Many ironic remarks merely remind listeners of the attitudes and expectations that they might share with speakers.
People comfortably use various forms of irony (i.e., jocularity (or ironic banter or teasing), sarcasm, hyperbole, rhetorical questions, and understatement) to convey a wide range of both blatant and subtle interpersonal meanings.
In private conversations (where friendly irony is displayed), people react more to what is said in the ironic act, while in television discussions of controversial issues, they react more to what is meant by the (critical) ironic act.
The ancient concept of irony is that what is said is opposite of what is meant; a person says something other than what actually thinks; it is a criticism through false praise, praise through apparent criticism; every type of making fun and ridicule.
There are a certain types of irony: defensive irony, protective irony, critical irony, friendly irony, and arrogant irony. The ironic acts are perceived quite differently by addressees, depending on general social interpretations (such as friendly, helpful, or critical intentions).

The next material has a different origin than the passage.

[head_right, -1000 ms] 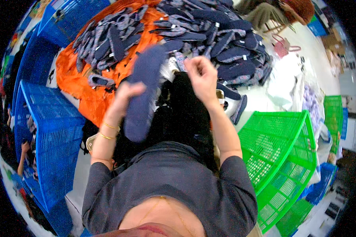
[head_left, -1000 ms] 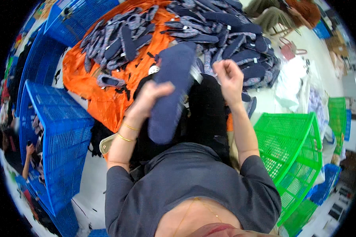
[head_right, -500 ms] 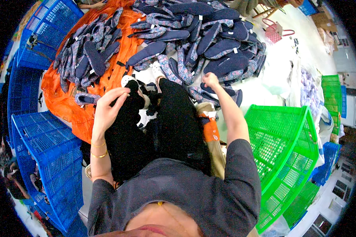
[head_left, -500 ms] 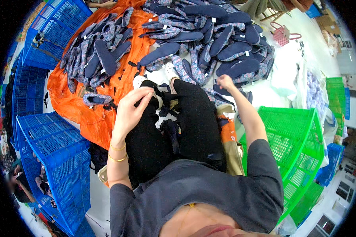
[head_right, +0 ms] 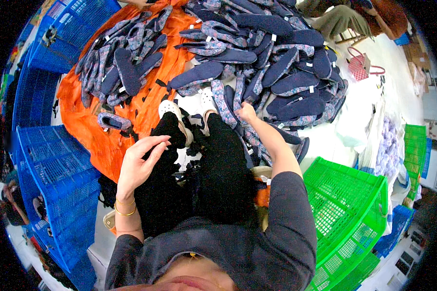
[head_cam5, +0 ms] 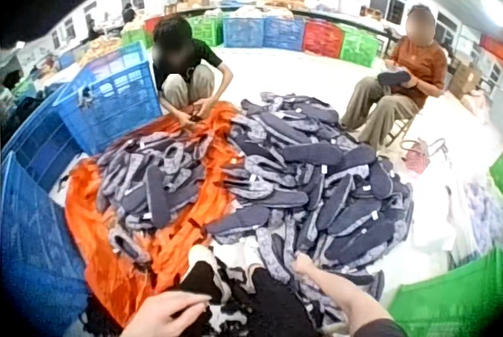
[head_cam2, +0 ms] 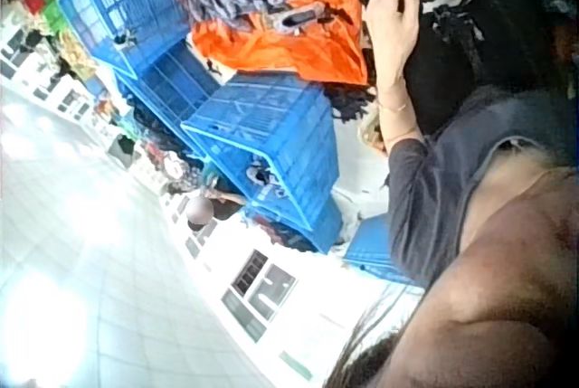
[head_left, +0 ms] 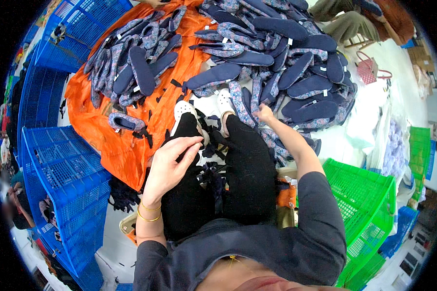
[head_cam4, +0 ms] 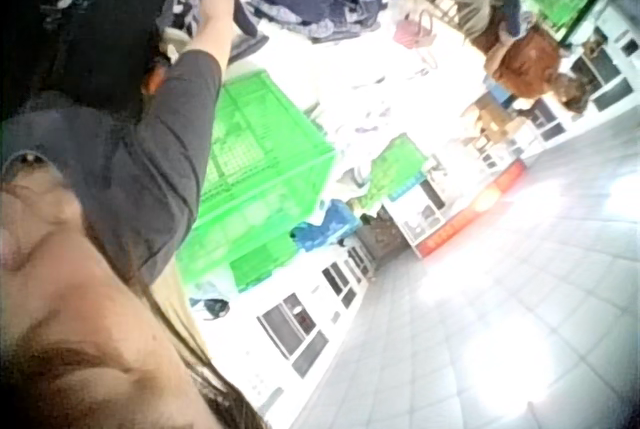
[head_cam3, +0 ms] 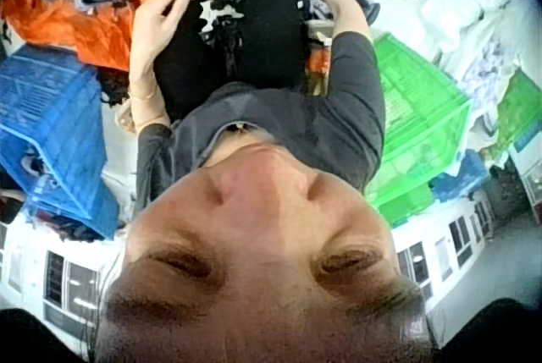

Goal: The person sits on the floor and repeatedly picks up floral-patterned slippers. They attach a dark blue strap to the slipper using a small white plastic clip, then place the finished slipper into a pile. This process is repeated for multiple slippers.

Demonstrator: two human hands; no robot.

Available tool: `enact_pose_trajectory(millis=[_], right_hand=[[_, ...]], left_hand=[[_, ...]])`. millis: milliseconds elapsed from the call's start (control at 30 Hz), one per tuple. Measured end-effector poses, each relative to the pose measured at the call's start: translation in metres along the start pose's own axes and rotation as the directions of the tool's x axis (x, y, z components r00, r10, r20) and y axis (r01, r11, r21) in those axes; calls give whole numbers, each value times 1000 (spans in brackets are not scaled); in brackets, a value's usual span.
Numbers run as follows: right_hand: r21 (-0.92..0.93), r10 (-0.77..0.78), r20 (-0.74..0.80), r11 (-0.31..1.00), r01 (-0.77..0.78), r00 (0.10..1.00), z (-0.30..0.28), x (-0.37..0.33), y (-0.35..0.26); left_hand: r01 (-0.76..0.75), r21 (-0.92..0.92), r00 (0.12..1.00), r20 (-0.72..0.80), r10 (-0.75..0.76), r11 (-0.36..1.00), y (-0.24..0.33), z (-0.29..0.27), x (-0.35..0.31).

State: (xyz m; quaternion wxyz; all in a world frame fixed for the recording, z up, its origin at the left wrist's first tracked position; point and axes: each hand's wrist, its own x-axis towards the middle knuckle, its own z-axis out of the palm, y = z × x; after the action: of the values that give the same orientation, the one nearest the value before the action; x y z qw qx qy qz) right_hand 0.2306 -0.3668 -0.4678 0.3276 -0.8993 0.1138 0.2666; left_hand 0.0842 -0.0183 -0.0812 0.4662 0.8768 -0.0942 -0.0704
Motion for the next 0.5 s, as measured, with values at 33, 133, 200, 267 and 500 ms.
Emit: enact_pose_trajectory(millis=[33,133,200,267,500], right_hand=[[56,-20,-19,998,21,1000,-1,-2,1],[113,-255,-84,958,264,963,-31,-32,-20],[82,-474,-77,874,480,877,-73,-93,-75],[85,-609,-98,783,616,787,-104,-147,-107],[65,-869,-66,486,871,490,-144,-280,-195]], left_hand=[[-12,8,1000,9,12,1000,-2,1,1],[-8,-9,1000,24,8,1000,-2,1,0],[-35,4,999,-25,35,999,-8,2,-7],[66,-204,998,25,-62,977,-11,-4,-6],[-174,-693,984,-156,90,700,-10,-35,16]])
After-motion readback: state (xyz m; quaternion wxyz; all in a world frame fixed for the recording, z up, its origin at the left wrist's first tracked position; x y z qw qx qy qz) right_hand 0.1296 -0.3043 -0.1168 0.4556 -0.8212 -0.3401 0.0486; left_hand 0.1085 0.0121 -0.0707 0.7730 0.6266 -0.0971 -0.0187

Satire is generally defined as a specific formal genre in which a person speaking in the first person attacks one or more individuals, institutions, or social customs. In many cases, satire is aimed at revealing the folly in someone holding particular beliefs. Parody is closely related to satire, but more specifically engages in exaggerated mimicry of the person(s) being attacked.
Like irony, both satire and parody run the risk of being misunderstood for either being taken too seriously, or being offensive toward the person or ideas being mocked.
Irony is a form of thought as much as it is a kind of linguistic expression.